Across the entries below, the lines containing "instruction" should be counted and only their number returned.

(EXERCISE DATA Opens)

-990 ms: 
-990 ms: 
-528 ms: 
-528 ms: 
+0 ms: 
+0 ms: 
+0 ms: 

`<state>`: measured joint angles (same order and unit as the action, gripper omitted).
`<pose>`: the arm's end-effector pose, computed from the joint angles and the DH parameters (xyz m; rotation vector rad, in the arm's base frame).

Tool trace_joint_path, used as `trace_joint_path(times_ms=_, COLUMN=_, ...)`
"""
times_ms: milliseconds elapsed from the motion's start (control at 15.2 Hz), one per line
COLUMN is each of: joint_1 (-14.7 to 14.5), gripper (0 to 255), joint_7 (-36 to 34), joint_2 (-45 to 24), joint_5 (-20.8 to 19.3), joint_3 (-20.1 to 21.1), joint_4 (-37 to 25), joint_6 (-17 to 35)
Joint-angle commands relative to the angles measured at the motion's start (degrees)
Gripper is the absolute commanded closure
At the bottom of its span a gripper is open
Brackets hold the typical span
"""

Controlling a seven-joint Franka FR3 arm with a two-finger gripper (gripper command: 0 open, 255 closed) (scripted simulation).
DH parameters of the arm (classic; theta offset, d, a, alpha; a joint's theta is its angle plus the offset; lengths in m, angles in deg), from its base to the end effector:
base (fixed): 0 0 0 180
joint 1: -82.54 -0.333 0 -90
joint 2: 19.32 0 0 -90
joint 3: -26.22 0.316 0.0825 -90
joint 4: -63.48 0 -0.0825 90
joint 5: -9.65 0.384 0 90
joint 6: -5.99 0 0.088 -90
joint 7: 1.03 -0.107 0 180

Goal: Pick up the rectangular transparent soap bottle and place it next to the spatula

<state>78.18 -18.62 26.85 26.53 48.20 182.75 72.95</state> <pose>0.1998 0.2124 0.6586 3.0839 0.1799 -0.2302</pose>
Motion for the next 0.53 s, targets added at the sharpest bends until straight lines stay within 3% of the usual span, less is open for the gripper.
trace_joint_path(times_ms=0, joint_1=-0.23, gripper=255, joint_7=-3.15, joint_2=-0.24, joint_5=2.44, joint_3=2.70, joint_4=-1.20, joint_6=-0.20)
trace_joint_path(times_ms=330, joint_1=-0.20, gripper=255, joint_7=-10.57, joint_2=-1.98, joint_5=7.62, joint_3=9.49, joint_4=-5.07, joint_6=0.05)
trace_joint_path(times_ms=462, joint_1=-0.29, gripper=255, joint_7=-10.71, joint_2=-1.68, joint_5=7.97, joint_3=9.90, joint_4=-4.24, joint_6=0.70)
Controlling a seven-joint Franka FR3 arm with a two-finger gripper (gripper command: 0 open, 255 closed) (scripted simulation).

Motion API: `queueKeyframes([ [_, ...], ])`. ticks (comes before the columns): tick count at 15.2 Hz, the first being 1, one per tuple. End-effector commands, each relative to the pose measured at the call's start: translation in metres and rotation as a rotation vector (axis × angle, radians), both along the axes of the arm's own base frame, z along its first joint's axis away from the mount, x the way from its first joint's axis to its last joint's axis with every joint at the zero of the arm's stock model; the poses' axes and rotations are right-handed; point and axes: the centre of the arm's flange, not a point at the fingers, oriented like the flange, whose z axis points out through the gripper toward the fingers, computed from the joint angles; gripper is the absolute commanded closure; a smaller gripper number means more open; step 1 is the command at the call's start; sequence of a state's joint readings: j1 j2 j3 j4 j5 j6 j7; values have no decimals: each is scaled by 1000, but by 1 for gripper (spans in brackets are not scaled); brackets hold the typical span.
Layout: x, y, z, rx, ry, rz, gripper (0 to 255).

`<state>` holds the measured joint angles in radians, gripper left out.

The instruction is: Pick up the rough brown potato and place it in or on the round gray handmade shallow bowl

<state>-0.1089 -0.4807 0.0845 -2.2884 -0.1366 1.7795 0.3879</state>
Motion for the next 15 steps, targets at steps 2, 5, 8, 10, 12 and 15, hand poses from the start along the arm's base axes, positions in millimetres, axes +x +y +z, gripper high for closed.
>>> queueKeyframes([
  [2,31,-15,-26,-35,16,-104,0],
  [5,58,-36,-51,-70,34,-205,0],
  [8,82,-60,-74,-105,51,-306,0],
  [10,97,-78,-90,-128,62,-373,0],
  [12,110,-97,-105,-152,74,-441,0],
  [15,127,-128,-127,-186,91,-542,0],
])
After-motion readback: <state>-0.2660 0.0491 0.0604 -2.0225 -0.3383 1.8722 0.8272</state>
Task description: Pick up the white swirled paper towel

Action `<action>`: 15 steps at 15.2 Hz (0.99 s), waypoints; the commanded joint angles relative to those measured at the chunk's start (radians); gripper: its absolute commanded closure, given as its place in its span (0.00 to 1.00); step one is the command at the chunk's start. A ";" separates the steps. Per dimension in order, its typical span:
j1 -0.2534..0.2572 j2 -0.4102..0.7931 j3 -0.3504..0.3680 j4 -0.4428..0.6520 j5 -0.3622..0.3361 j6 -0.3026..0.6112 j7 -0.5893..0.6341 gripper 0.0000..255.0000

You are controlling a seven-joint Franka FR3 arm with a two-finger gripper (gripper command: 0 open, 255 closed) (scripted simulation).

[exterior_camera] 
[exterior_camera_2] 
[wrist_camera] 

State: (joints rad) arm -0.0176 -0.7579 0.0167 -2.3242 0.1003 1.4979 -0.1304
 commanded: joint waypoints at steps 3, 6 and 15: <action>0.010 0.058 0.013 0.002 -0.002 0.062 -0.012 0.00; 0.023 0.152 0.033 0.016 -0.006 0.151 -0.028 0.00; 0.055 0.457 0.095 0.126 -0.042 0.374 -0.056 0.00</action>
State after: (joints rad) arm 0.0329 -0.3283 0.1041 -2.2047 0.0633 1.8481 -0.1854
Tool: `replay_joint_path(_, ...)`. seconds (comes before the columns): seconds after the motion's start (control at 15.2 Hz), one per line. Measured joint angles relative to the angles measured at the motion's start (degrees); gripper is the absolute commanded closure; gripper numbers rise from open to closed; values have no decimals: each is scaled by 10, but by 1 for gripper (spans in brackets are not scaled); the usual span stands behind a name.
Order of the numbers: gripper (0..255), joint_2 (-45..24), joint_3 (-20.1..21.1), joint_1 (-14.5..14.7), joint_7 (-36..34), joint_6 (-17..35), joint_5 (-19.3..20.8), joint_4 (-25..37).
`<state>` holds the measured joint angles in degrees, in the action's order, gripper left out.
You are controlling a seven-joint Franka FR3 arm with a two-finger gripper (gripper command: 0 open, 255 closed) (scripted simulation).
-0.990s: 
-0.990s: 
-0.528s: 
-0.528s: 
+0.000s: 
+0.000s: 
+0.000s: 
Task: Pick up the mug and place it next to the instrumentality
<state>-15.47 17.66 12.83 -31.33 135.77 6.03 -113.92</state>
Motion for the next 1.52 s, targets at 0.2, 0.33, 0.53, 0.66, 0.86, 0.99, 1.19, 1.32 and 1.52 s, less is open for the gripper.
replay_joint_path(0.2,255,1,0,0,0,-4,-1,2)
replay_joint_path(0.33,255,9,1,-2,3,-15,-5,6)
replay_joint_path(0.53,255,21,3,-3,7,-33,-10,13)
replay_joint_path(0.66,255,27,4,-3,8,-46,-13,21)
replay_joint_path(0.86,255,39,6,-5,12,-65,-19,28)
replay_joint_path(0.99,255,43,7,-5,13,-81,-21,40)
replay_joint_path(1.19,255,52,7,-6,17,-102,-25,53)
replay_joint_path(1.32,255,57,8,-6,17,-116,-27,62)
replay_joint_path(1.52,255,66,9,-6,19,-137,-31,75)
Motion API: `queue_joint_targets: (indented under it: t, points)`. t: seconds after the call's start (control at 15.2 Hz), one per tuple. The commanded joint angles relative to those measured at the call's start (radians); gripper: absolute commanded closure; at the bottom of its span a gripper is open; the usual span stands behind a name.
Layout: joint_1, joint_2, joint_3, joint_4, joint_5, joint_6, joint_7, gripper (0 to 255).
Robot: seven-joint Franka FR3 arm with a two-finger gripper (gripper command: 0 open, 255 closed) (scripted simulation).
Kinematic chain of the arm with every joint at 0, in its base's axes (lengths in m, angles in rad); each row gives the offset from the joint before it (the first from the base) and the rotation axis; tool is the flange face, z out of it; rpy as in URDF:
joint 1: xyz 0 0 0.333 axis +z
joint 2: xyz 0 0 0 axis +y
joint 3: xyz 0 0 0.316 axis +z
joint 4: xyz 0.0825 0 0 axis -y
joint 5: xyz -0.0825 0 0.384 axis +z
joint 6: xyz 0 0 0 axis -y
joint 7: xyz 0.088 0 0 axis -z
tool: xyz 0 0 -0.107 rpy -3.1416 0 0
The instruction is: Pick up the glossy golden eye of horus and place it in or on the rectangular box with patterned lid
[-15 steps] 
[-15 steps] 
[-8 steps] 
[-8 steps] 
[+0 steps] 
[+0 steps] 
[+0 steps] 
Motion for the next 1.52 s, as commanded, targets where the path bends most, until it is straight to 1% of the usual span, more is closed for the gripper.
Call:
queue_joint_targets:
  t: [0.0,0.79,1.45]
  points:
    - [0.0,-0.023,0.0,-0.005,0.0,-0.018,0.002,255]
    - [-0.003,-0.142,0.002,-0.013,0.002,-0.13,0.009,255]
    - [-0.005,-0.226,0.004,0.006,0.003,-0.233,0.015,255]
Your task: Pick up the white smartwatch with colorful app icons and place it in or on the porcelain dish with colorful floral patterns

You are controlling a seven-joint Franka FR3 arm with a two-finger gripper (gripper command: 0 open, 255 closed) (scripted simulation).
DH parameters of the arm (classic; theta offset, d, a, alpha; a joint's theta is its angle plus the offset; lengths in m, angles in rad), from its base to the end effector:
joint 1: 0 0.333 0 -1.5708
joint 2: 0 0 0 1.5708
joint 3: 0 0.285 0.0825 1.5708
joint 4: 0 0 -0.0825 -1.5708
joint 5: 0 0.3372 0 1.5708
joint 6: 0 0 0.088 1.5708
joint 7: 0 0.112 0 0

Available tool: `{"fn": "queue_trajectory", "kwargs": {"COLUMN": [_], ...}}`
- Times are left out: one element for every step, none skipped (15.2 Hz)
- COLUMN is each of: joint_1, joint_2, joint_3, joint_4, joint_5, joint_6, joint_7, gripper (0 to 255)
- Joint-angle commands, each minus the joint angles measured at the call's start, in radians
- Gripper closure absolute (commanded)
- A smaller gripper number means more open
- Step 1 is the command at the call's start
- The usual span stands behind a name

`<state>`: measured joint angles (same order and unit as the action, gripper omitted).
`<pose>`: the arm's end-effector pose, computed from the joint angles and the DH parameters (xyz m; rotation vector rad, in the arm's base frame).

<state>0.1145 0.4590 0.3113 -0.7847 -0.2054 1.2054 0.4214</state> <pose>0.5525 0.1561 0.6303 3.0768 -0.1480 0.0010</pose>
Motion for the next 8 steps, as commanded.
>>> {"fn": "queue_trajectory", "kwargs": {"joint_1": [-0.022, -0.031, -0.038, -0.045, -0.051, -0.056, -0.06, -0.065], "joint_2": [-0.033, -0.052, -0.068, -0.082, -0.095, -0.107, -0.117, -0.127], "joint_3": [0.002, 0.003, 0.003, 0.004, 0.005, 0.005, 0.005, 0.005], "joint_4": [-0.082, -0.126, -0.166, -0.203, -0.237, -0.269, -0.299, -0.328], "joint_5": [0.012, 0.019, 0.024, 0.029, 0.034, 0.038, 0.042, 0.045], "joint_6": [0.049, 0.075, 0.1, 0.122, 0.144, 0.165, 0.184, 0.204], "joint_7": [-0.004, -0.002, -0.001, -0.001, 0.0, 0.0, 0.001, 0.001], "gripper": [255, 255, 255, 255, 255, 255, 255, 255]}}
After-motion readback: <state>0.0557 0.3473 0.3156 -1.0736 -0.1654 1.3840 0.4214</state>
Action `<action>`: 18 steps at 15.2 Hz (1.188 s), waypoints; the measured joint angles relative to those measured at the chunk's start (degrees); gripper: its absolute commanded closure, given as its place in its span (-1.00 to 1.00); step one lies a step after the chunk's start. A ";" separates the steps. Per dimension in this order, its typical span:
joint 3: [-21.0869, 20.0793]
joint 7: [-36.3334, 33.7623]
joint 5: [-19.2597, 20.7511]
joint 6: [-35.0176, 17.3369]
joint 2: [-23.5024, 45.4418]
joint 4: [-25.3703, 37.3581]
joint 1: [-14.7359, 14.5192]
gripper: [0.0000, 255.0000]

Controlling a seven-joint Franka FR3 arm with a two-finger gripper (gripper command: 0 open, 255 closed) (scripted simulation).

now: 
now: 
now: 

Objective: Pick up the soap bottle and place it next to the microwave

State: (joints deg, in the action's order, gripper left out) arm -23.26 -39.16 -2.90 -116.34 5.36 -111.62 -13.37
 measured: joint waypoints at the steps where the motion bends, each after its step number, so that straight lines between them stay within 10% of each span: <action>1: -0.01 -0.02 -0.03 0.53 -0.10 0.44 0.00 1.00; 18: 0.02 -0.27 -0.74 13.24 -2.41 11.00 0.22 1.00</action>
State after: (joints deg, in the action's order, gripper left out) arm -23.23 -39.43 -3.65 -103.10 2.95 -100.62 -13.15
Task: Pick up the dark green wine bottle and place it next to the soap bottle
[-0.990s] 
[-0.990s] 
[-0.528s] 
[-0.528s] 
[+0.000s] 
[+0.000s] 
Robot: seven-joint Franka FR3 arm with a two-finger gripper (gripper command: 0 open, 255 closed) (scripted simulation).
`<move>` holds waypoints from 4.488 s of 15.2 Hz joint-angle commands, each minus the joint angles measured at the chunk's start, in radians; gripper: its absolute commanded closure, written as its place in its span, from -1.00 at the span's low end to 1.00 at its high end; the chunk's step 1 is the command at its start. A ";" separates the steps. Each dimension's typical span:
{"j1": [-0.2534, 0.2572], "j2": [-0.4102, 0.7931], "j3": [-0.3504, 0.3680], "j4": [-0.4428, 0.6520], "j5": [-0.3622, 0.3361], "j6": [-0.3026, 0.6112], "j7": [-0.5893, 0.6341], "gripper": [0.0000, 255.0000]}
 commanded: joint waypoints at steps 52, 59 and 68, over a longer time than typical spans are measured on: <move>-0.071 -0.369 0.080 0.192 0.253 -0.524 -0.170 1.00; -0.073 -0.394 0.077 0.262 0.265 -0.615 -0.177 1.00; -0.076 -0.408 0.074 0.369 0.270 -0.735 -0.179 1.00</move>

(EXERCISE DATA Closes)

- RESULT OF THIS TASK: 2